Simultaneous equations in word form (2)

[CSmith1]

The wage bill for six women and five men is \$670. The bill for eight men and three women is \$610. Find the wages of (1) a man and (b) a woman.

i set it up like this :

6x+5y=670
3x+8y=610

did i set it up right because word questions confuses me .

 

[MarkFL]

Yes, you have set it up correctly.

 

[CaptainBlack]

The wage bill for six women and five men is \$670. The bill for eight men and three women is \$610. Find the wages of (1) a man and (b) a woman.

i set it up like this :

6x+5y=670
3x+8y=610

did i set it up right because word questions confuses me .

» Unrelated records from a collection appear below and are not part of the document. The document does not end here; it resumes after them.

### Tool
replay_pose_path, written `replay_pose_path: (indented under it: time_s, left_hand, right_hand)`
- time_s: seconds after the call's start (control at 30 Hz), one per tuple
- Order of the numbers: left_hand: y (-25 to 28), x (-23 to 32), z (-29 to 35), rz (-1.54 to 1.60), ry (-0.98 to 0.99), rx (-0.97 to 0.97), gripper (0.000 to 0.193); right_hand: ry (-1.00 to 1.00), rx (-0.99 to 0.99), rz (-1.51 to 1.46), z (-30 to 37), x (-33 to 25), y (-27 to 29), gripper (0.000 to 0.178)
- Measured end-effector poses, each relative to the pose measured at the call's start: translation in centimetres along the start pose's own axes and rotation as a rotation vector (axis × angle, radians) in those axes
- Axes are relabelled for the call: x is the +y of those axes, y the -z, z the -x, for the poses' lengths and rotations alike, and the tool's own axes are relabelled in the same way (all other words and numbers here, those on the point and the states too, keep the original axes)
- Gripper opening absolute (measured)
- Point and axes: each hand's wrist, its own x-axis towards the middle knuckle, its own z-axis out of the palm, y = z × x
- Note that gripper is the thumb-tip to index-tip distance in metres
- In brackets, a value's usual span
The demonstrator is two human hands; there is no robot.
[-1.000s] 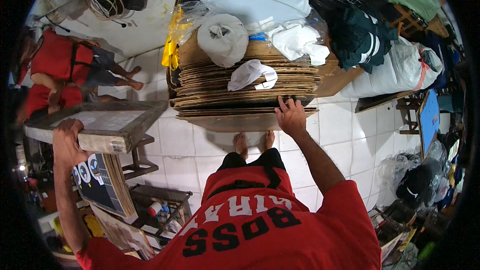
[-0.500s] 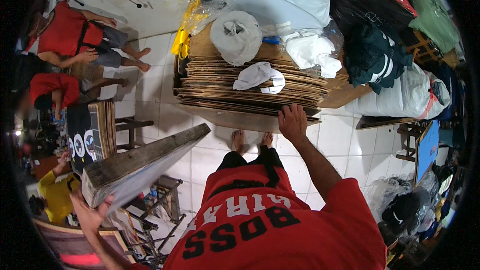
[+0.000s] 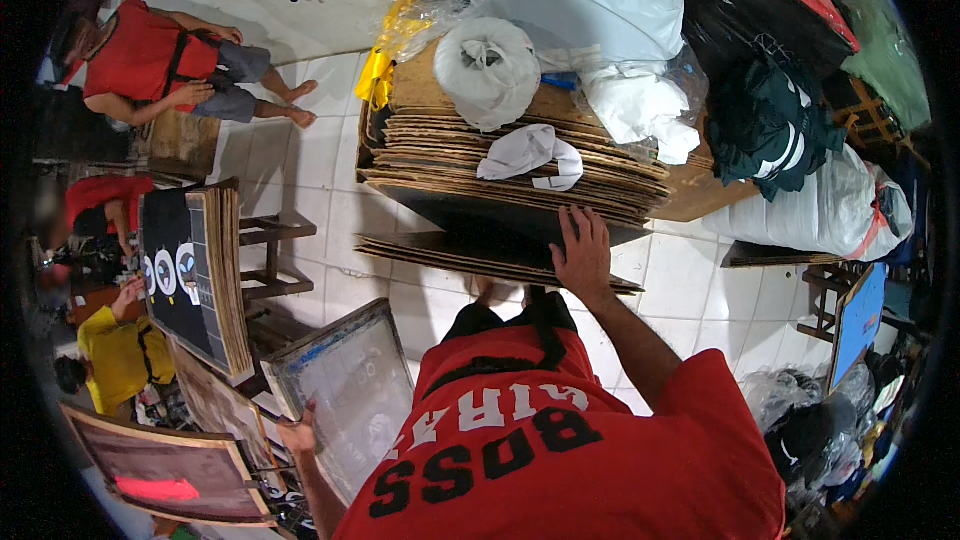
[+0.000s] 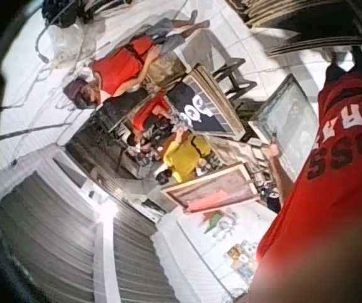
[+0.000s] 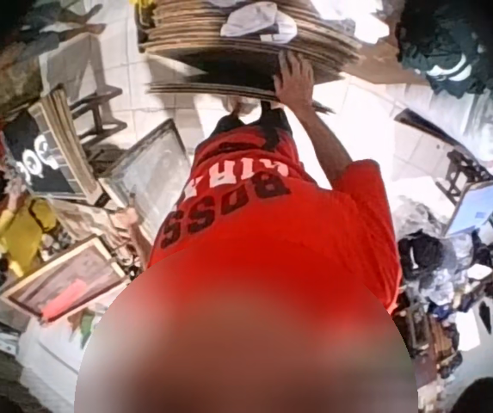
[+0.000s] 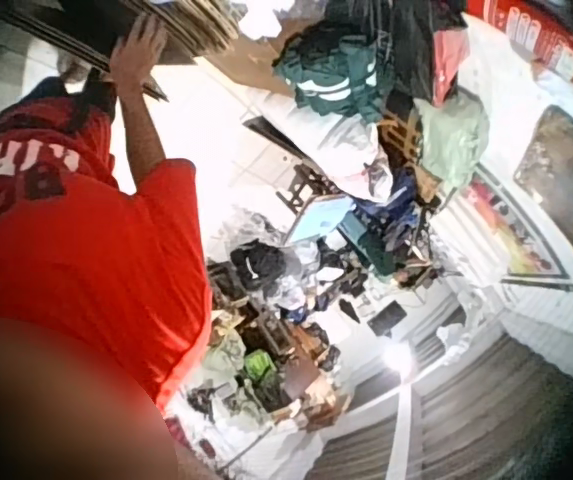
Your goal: The person moves and stacks wooden printing frames, then wipes a metal printing screen with a yellow cloth. The person handles multiple frames and wipes the screen surface before placing it back.
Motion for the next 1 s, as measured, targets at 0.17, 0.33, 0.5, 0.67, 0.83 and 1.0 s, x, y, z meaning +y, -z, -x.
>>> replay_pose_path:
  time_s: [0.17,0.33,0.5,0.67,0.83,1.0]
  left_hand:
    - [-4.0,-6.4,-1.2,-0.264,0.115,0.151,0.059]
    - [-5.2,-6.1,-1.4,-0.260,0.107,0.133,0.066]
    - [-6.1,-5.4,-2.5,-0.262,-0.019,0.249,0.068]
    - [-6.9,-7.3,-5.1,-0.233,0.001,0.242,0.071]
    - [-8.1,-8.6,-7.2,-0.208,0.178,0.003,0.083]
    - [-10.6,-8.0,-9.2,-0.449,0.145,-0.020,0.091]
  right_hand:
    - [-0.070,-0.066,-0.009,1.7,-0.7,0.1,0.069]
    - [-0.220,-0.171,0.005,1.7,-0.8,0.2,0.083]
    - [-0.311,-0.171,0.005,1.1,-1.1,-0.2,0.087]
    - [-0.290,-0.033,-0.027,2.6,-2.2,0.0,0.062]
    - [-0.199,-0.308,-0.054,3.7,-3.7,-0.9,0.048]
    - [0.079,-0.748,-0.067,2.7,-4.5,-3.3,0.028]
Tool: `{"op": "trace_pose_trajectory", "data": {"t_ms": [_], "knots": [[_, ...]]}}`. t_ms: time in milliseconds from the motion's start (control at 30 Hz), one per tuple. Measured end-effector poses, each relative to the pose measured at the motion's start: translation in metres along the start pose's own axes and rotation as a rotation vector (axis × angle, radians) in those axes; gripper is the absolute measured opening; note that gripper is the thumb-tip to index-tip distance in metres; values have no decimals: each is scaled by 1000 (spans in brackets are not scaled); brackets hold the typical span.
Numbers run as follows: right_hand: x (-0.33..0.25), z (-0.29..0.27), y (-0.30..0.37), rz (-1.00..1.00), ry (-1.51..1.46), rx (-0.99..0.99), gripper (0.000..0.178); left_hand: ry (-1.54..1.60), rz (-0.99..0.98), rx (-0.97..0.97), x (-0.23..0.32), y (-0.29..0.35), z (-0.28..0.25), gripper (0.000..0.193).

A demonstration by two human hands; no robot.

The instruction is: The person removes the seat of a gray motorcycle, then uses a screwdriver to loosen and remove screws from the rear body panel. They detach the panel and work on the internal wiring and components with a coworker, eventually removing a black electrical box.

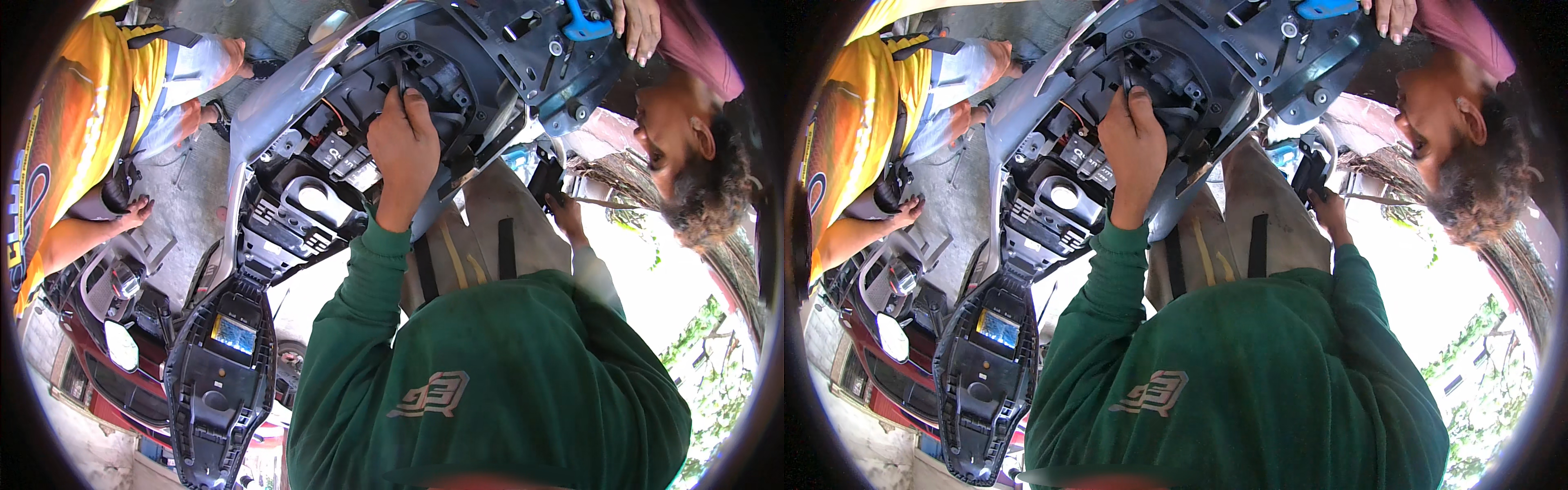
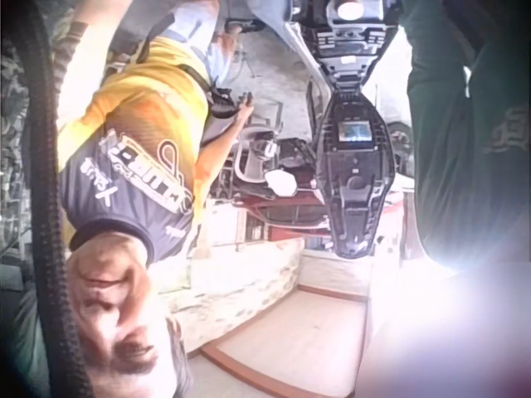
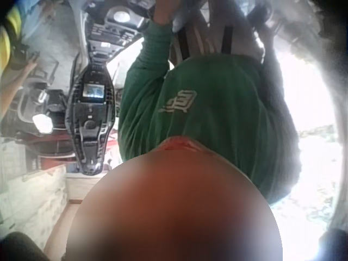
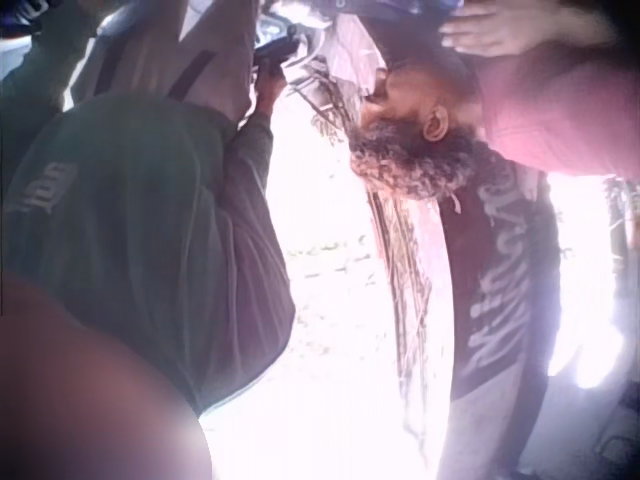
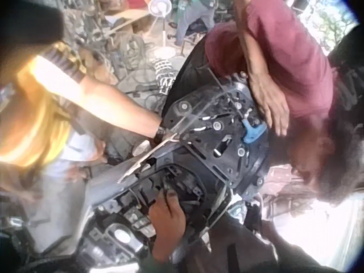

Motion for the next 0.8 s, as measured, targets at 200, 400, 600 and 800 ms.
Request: {"op": "trace_pose_trajectory", "data": {"t_ms": [200, 400, 600, 800], "knots": [[-1, 4, -17, -21, -5, -83, 60, -71, -55, -59, 3, -1, 1, 29], [-22, -3, -20, -52, -44, -84, 55, -466, 3, -60, 24, -12, 1, 35], [-37, -13, -21, -97, 12, -37, 56, -376, 110, -20, 32, -12, -2, 33], [-26, -15, -12, -78, -85, 50, 57, 111, 22, 68, 3, 11, -8, 40]]}}
Point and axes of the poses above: each hand's wrist, its own y-axis away from the middle knuckle, its own z-axis out of the palm, x = y × z, the point moved 8 cm from there along -y, towards the middle knuckle, and after that the axes turned 8 degrees about -z, right-handed, at the moved point
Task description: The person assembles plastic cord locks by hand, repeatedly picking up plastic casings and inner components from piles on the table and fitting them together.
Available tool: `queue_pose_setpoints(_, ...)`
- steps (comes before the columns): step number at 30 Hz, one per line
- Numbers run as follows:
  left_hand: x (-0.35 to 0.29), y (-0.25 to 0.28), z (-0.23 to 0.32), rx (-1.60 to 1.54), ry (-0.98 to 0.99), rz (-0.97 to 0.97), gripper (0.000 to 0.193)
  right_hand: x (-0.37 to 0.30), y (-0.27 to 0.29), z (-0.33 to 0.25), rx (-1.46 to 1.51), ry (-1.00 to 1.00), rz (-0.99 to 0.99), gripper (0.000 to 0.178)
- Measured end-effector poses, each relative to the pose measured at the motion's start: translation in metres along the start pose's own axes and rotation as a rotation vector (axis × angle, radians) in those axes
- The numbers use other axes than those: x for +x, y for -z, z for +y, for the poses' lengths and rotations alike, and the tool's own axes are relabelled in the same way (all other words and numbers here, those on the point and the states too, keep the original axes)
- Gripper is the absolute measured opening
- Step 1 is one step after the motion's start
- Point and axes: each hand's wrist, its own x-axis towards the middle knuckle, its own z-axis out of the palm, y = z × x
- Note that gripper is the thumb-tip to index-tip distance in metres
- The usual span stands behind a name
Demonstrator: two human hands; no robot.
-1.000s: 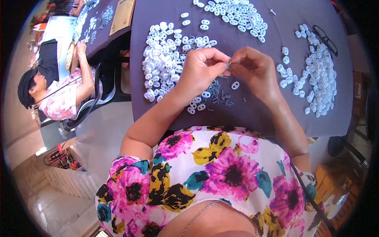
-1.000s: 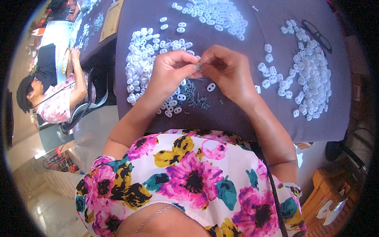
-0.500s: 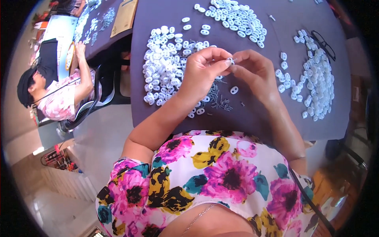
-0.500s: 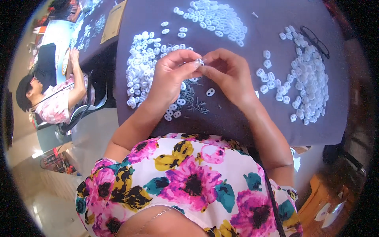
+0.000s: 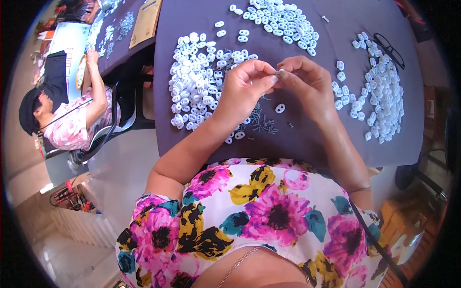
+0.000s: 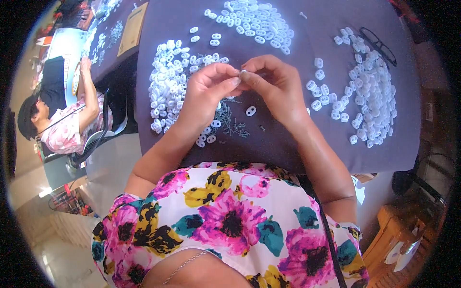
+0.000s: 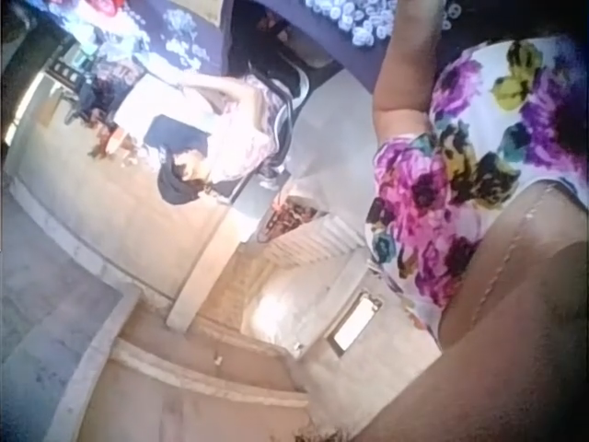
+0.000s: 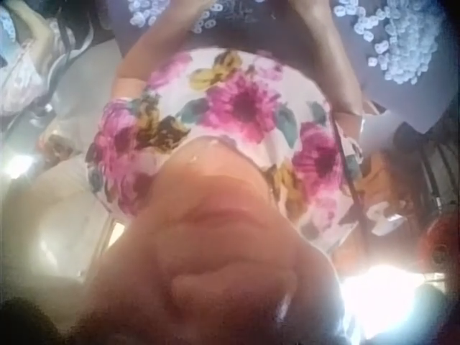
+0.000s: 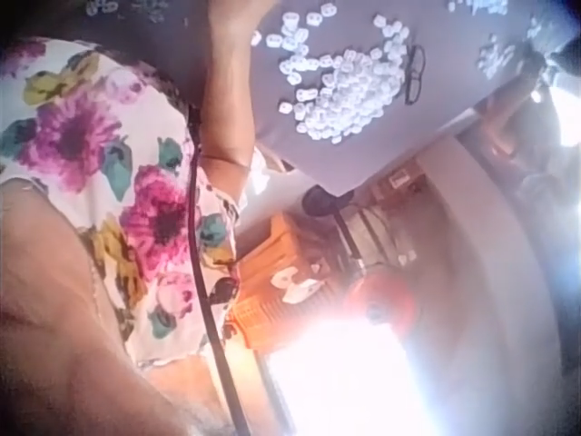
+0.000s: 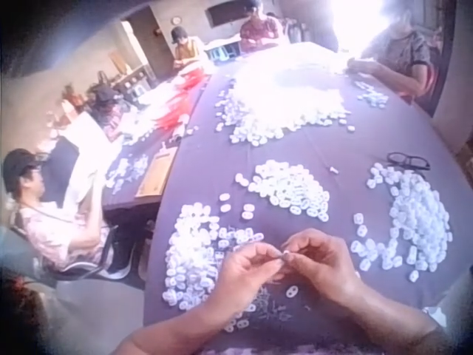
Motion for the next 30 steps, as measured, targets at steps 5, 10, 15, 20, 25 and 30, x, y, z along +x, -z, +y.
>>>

When setting up the equations you might find it more intuitive to use m and w for the wages of men and women repetitively (you should also at a minimum say what each variable represents).

CB

 

[HallsofIvy]

Unfortunately, this problem assumes, without saying so, that all men make the same wage and that all women make the same wage. That seems silly to me.

 

[CellCoree]

Yes, you have set up the equations correctly. The first equation represents the wage bill for six women and five men, where x represents the wage for a woman and y represents the wage for a man. The second equation represents the wage bill for eight men and three women. To solve for the wages of a man and a woman, you can use the substitution method or the elimination method. In this case, using the substitution method would be easier.

From the first equation, we can rearrange it to solve for y: y = (670-6x)/5

Substituting this value of y into the second equation, we get:

3x + 8((670-6x)/5) = 610

Simplifying this equation, we get:

3x + 1072 - 48x = 3050

-45x = 1978

x = -43.96

This means that the wage for a woman is approximately \$43.96.

To find the wage for a man, we can substitute this value of x into the first equation:

6(-43.96) + 5y = 670

-263.76 + 5y = 670

5y = 933.76

y = 186.75

Therefore, the wage for a man is approximately \$186.75.

Note: In real-world scenarios, wages are usually rounded to the nearest dollar, so the actual wages may differ slightly from the calculated values.